EXERCISE » Retype the records exactly, with nothing added or dropped.
= = = = =
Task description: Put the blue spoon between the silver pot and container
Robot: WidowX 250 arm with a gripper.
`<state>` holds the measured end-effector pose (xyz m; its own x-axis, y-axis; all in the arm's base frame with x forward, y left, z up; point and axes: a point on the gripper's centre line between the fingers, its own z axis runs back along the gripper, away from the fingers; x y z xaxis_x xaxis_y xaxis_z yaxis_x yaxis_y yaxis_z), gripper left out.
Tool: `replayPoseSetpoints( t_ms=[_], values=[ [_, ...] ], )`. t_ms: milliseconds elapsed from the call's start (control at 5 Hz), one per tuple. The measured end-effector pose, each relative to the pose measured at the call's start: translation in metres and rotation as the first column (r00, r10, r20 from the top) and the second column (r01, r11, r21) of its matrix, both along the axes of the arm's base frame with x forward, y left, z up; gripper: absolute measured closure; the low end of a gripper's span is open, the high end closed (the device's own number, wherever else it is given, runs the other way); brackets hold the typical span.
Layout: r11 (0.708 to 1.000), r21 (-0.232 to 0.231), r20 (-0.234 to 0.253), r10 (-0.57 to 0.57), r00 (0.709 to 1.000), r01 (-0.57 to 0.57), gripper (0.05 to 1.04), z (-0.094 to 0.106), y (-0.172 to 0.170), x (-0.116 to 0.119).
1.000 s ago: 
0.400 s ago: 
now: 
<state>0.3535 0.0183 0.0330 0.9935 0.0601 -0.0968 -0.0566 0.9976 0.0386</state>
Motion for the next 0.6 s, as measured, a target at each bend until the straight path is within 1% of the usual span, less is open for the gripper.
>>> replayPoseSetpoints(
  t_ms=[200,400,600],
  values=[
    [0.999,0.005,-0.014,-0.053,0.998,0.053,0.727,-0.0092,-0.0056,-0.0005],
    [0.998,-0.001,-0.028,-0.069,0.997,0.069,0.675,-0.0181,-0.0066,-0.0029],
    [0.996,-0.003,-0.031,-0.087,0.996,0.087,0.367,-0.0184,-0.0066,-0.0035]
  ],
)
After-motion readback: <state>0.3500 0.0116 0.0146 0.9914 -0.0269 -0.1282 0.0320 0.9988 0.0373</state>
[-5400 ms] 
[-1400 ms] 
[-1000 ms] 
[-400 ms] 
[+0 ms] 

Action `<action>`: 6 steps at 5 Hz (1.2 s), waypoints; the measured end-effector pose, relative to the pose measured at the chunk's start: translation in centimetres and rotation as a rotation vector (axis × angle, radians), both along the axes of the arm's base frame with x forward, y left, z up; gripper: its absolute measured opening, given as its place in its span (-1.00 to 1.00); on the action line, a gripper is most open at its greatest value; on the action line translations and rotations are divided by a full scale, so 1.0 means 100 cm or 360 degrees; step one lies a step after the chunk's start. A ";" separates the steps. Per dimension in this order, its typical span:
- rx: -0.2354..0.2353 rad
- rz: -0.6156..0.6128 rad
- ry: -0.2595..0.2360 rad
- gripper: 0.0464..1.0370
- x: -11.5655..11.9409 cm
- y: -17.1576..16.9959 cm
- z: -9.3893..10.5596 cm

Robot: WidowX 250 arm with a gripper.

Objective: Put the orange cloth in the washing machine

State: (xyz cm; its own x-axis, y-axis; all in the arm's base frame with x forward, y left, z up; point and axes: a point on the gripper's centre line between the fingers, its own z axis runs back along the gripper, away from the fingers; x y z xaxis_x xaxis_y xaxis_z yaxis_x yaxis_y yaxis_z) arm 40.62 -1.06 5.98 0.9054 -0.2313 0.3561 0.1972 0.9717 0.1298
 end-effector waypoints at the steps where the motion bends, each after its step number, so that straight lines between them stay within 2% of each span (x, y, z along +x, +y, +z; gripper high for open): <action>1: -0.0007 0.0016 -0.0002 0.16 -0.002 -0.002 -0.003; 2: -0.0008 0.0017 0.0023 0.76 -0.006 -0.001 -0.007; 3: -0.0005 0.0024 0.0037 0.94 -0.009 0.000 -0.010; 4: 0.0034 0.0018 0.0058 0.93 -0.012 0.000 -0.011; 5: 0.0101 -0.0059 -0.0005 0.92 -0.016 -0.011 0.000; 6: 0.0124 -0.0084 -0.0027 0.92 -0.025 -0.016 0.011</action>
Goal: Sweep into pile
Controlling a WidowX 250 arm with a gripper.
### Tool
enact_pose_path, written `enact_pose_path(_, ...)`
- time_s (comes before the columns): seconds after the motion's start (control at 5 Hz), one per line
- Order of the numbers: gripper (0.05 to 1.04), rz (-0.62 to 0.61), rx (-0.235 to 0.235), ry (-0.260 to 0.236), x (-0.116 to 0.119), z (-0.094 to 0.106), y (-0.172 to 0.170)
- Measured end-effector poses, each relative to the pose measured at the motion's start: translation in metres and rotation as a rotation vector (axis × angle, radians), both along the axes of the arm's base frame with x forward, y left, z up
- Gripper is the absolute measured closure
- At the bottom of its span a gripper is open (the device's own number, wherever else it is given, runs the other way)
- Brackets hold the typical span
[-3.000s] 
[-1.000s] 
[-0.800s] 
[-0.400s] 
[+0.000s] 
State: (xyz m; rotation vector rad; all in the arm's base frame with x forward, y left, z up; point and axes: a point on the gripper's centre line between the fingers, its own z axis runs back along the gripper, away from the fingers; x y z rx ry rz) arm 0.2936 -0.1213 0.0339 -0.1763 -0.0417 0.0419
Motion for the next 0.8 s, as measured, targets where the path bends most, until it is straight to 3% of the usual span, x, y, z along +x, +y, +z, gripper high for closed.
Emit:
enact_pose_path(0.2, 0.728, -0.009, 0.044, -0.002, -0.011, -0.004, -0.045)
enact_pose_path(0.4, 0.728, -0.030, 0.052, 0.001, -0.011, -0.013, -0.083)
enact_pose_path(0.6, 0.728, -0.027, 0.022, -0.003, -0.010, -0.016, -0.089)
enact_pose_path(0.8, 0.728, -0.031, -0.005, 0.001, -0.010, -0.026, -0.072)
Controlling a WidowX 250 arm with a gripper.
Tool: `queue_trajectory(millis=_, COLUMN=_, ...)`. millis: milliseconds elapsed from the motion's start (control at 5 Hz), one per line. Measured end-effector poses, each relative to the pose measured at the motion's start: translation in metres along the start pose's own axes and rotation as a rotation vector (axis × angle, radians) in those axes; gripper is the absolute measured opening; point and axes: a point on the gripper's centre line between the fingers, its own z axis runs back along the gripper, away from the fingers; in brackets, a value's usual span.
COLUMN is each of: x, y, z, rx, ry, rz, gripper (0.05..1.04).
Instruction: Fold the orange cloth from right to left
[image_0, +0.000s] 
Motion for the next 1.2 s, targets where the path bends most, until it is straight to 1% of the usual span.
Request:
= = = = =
WRITTEN SOLUTION »
Task description: Put the blue spoon between the silver pot and container
Robot: WidowX 250 arm with a gripper.
`<state>` holds the measured end-effector pose (xyz m; its own x-axis, y-axis; all in the arm's base frame with x forward, y left, z up; point and axes: a point on the gripper's centre line between the fingers, its own z axis runs back along the gripper, away from the fingers; x y z xaxis_x xaxis_y xaxis_z yaxis_x yaxis_y yaxis_z), gripper left out.
Tool: `replayPoseSetpoints( t_ms=[_], values=[ [_, ...] ], )`. t_ms: milliseconds elapsed from the call's start (control at 5 Hz), one per tuple. The measured end-effector pose, each relative to the pose measured at the call's start: translation in metres and rotation as the first column (r00, r10, r20 from the top) and the second column (r01, r11, r21) of its matrix, both along the axes of the arm's base frame with x forward, y left, z up; gripper: absolute measured closure; the low end of a gripper's span is open, the high end closed (the device's own number, wherever else it is given, runs the other way); brackets hold the typical span.
Layout: r11 (0.708 to 1.000), r21 (-0.232 to 0.231), r20 (-0.234 to 0.253), r10 (-0.57 to 0.57), r00 (0.709 to 1.000), r01 (-0.57 to 0.57), gripper (0.05 to 1.04), z (-0.094 to 0.106), y (-0.172 to 0.170), x (-0.116 to 0.119).
1.000 s ago: 
0.400 s ago: 
now: 
<state>0.3535 0.0183 0.0330 0.9935 0.0601 -0.0968 -0.0566 0.9976 0.0386</state>
Motion for the next 0.6 s, as measured, a target at each bend until the straight path is within 1% of the usual span, less is open for the gripper.
>>> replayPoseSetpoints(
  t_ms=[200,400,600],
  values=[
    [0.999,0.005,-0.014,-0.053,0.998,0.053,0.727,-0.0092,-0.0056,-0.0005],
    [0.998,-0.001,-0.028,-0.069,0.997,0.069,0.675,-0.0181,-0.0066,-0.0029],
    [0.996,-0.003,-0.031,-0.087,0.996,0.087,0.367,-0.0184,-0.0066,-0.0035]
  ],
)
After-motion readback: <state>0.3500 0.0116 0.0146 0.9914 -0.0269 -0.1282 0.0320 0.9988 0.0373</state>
[-5400 ms] 
[-1400 ms] 
[-1000 ms] 
[-400 ms] 
[+0 ms] 

Action `<action>`: 6 steps at 5 Hz (1.2 s), waypoints; the measured end-effector pose, relative to the pose measured at the chunk's start: translation in centimetres and rotation as a rotation vector (axis × angle, radians), both along the axes of the arm's base frame with x forward, y left, z up; gripper: its absolute measured opening, given as its place in its span (-1.00 to 1.00); on the action line, a gripper is most open at its greatest value; on the action line translations and rotations are divided by a full scale, so 1.0 means 100 cm or 360 degrees; step one lies a step after the chunk's start. A ";" separates the steps. Per dimension in this order, its typical span:
- rx: -0.2354..0.2353 rad
- rz: -0.6156..0.6128 rad
- ry: -0.2595..0.2360 rad
- gripper: 0.0464..1.0370
- x: -11.5655..11.9409 cm
- y: -17.1576..16.9959 cm
- z: -9.3893..10.5596 cm

Robot: WidowX 250 arm with a gripper.

Objective: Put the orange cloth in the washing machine

State: (xyz cm; its own x-axis, y-axis; all in the arm's base frame with x forward, y left, z up; point and axes: a point on the gripper's centre line between the fingers, its own z axis runs back along the gripper, away from the fingers; x y z xaxis_x xaxis_y xaxis_z yaxis_x yaxis_y yaxis_z) arm 40.62 -1.06 5.98 0.9054 -0.2313 0.3561 0.1972 0.9717 0.1298
 end-effector waypoints at the steps where the motion bends, each after its step number, so that straight lines between them stay within 2% of each span (x, y, z along +x, +y, +z; gripper high for open): <action>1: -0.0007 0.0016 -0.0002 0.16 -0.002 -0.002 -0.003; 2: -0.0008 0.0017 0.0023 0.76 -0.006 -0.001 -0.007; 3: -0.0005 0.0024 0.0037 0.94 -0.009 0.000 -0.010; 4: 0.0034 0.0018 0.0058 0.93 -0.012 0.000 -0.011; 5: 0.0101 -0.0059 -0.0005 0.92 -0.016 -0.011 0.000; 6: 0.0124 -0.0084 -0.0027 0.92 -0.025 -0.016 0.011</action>
Goal: Sweep into pile
Controlling a WidowX 250 arm with a gripper.
### Tool
enact_pose_path, written `enact_pose_path(_, ...)`
- time_s (comes before the columns): seconds after the motion's start (control at 5 Hz), one per line
- Order of the numbers: gripper (0.05 to 1.04), rz (-0.62 to 0.61), rx (-0.235 to 0.235), ry (-0.260 to 0.236), x (-0.116 to 0.119), z (-0.094 to 0.106), y (-0.172 to 0.170)
- Measured end-effector poses, each relative to the pose measured at the motion's start: translation in metres and rotation as a rotation vector (axis × angle, radians), both along the axes of the arm's base frame with x forward, y left, z up
- Gripper is the absolute measured closure
- At the bottom of its span a gripper is open (the device's own number, wherever else it is given, runs the other way)
- Brackets hold the typical span
[-3.000s] 
[-1.000s] 
[-0.800s] 
[-0.400s] 
[+0.000s] 
State: (xyz m; rotation vector rad; all in the arm's base frame with x forward, y left, z up; point and axes: a point on the gripper's centre line between the fingers, its own z axis runs back along the gripper, away from the fingers; x y z rx ry rz) arm 0.2936 -0.1213 0.0339 -0.1763 -0.0417 0.0419
Motion for the next 0.8 s, as measured, targets where the path bends most, until it is straight to 3% of the usual span, x, y, z along +x, +y, +z, gripper high for closed.
Emit:
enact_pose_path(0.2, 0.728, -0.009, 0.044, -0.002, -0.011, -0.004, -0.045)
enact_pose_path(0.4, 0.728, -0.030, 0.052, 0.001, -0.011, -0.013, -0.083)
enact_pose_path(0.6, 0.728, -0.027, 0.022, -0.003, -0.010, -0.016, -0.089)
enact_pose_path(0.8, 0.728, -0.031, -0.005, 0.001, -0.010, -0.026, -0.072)
Controlling a WidowX 250 arm with a gripper.
Tool: `queue_trajectory(millis=_, COLUMN=_, ...)`. millis: milliseconds elapsed from the motion's start (control at 5 Hz), one per line. Measured end-effector poses, each relative to the pose measured at the motion's start: translation in metres along the start pose's own axes and rotation as a rotation vector (axis × angle, radians) in those axes; gripper is the absolute measured opening; point and axes: a point on the gripper's centre line between the fingers, its own z axis runs back along the gripper, away from the fingers; in brackets, a value's usual span.
COLUMN is each of: x, y, z, rx, ry, rz, gripper (0.05..1.04).
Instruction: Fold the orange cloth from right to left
[image_0, +0.000s] 
Motion for the next 1.2 s, targets where the path bends most, until it is straight to 1% of the usual span.
Request:

With this, the exercise is done.